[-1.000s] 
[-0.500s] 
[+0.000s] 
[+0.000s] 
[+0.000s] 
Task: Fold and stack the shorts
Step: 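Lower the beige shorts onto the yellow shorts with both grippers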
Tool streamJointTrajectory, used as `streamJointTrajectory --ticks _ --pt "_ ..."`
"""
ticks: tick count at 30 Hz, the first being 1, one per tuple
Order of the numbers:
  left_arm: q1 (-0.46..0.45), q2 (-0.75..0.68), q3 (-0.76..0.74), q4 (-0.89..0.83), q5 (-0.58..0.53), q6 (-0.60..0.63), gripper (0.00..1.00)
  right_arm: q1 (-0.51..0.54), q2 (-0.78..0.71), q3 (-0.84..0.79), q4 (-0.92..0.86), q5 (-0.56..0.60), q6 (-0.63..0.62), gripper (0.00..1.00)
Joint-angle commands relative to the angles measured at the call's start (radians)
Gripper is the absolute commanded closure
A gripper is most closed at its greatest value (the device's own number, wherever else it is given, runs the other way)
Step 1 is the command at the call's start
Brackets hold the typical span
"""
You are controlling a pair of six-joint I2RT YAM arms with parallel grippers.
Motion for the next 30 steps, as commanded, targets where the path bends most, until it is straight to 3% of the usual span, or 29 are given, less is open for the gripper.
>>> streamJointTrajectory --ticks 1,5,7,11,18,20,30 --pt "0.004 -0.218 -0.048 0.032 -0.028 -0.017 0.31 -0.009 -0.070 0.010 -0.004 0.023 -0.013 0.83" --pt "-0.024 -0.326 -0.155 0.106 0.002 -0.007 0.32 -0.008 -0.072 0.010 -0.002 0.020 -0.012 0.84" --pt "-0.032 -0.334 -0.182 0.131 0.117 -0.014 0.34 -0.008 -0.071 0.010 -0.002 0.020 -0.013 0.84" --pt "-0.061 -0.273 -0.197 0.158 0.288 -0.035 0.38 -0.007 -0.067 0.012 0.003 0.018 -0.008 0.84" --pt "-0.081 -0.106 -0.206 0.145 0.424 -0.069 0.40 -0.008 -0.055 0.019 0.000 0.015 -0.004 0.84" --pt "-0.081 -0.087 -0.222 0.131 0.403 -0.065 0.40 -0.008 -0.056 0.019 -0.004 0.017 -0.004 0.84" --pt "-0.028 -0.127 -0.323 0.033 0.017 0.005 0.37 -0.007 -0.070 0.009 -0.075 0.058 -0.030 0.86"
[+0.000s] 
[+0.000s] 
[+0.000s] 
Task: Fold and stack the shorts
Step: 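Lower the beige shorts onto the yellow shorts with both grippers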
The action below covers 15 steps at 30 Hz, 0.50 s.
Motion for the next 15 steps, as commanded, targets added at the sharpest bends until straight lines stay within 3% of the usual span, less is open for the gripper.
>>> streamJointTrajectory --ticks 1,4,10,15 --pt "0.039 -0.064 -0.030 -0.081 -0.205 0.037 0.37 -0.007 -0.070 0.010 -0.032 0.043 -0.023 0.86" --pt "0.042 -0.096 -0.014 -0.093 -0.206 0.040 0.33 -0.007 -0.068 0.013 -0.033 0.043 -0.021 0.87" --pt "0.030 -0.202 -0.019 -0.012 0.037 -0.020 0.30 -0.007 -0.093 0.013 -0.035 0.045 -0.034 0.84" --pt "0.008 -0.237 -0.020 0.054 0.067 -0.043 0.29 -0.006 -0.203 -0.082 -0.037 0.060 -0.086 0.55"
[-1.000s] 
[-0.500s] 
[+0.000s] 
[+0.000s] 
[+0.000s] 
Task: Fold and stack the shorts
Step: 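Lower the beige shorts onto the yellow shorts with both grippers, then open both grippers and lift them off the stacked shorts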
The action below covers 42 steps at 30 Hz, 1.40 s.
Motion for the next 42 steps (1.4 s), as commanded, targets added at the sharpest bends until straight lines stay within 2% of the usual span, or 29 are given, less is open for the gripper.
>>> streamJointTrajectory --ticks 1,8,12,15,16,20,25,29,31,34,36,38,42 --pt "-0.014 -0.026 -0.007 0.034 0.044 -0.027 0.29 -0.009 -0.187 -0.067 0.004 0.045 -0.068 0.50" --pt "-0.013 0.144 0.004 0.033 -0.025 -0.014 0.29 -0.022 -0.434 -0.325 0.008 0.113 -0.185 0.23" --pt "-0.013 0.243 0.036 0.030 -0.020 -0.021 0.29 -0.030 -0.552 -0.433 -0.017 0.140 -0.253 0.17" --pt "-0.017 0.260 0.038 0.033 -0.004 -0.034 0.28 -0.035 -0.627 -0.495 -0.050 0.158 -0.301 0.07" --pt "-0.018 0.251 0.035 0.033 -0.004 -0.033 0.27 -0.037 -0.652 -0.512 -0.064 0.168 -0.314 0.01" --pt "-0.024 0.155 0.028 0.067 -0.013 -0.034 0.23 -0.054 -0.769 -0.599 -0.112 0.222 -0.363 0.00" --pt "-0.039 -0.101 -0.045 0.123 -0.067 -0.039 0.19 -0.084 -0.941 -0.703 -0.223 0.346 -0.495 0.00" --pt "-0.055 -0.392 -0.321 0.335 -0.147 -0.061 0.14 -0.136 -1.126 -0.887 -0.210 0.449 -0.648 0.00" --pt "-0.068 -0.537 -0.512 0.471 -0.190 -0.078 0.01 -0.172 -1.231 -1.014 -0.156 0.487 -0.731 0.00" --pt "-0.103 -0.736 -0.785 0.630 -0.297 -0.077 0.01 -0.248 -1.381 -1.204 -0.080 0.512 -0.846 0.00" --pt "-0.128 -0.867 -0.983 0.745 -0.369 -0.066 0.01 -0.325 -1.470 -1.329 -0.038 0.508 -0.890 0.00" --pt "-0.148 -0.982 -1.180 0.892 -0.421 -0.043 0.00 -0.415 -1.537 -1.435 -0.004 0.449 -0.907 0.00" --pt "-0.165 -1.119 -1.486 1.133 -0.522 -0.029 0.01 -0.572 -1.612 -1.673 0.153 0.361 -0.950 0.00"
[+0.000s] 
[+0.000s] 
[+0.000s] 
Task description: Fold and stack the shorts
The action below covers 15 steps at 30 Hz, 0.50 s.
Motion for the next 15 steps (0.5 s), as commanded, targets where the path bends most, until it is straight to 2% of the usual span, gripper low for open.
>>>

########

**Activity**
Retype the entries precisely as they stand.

**Written solution**
[-1.000s] 
[-0.500s] 
[+0.000s] 
[+0.000s] 
[+0.000s] 
Task: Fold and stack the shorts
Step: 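Lower the beige shorts onto the yellow shorts with both grippers
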Tool streamJointTrajectory, used as `streamJointTrajectory --ticks _ --pt "_ ..."`
"""
ticks: tick count at 30 Hz, the first being 1, one per tuple
Order of the numbers:
  left_arm: q1 (-0.46..0.45), q2 (-0.75..0.68), q3 (-0.76..0.74), q4 (-0.89..0.83), q5 (-0.58..0.53), q6 (-0.60..0.63), gripper (0.00..1.00)
  right_arm: q1 (-0.51..0.54), q2 (-0.78..0.71), q3 (-0.84..0.79), q4 (-0.92..0.86), q5 (-0.56..0.60), q6 (-0.63..0.62), gripper (0.00..1.00)
Joint-angle commands relative to the angles measured at the call's start (radians)
Gripper is the absolute commanded closure
A gripper is most closed at its greatest value (the device's own number, wherever else it is given, runs the other way)
Step 1 is the command at the call's start
Brackets hold the typical span
"""
You are controlling a pair of six-joint I2RT YAM arms with parallel grippers.
Motion for the next 30 steps, as commanded, targets where the path bends most, until it is straight to 3% of the usual span, or 29 are given, less is open for the gripper.
>>> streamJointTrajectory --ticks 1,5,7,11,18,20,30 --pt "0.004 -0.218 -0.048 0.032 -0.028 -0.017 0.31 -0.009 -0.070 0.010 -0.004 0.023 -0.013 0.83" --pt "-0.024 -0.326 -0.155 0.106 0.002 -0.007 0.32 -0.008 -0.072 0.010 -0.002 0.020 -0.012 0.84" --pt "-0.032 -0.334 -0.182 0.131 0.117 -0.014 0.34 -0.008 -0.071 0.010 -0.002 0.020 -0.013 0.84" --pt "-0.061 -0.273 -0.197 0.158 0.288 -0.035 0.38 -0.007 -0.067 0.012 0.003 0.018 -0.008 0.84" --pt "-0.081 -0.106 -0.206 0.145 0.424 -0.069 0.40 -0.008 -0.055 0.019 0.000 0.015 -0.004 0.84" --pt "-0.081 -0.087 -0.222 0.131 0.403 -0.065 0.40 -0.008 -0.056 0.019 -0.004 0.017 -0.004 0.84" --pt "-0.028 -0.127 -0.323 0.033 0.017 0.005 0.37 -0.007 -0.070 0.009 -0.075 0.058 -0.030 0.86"
[+0.000s] 
[+0.000s] 
[+0.000s] 
Task: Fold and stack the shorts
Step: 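Lower the beige shorts onto the yellow shorts with both grippers
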The action below covers 15 steps at 30 Hz, 0.50 s.
Motion for the next 15 steps, as commanded, targets added at the sharpest bends until straight lines stay within 3% of the usual span, less is open for the gripper.
>>> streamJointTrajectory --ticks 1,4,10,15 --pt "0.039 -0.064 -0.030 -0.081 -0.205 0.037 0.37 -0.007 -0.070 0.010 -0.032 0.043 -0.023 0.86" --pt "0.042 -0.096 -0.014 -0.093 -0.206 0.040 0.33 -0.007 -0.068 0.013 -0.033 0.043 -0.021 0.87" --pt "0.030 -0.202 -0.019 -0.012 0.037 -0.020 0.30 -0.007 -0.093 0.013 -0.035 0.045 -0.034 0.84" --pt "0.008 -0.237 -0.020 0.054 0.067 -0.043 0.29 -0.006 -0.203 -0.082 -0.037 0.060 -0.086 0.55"
[-1.000s] 
[-0.500s] 
[+0.000s] 
[+0.000s] 
[+0.000s] 
Task: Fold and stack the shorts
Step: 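Lower the beige shorts onto the yellow shorts with both grippers, then open both grippers and lift them off the stacked shorts
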The action below covers 42 steps at 30 Hz, 1.40 s.
Motion for the next 42 steps (1.4 s), as commanded, targets added at the sharpest bends until straight lines stay within 2% of the usual span, or 29 are given, less is open for the gripper.
>>> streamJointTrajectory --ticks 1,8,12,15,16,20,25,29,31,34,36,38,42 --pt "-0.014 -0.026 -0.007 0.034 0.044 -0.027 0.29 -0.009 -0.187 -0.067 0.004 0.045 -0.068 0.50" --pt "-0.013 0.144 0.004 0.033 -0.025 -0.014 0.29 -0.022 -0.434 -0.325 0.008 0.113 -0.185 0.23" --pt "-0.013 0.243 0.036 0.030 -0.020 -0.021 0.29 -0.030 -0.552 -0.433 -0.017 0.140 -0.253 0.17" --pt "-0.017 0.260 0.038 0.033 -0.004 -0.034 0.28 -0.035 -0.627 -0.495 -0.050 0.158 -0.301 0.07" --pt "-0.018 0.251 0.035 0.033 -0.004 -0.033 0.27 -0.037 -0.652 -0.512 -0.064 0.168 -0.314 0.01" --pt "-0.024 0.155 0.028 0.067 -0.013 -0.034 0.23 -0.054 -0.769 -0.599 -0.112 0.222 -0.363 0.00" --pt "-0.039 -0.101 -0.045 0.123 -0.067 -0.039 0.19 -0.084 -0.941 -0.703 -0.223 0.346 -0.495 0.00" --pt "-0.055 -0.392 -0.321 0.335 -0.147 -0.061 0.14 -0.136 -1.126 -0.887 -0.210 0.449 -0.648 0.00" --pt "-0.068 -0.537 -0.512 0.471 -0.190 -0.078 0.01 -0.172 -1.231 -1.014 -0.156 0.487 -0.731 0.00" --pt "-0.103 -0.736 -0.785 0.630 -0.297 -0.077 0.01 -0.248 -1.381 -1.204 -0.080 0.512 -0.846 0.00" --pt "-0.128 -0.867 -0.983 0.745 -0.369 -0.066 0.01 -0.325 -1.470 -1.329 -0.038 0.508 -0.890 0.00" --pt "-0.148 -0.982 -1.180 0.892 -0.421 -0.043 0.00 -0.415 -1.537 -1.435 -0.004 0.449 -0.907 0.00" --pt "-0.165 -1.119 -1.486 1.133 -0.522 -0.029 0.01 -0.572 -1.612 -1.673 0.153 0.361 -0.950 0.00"
[+0.000s] 
[+0.000s] 
[+0.000s] 
Task description: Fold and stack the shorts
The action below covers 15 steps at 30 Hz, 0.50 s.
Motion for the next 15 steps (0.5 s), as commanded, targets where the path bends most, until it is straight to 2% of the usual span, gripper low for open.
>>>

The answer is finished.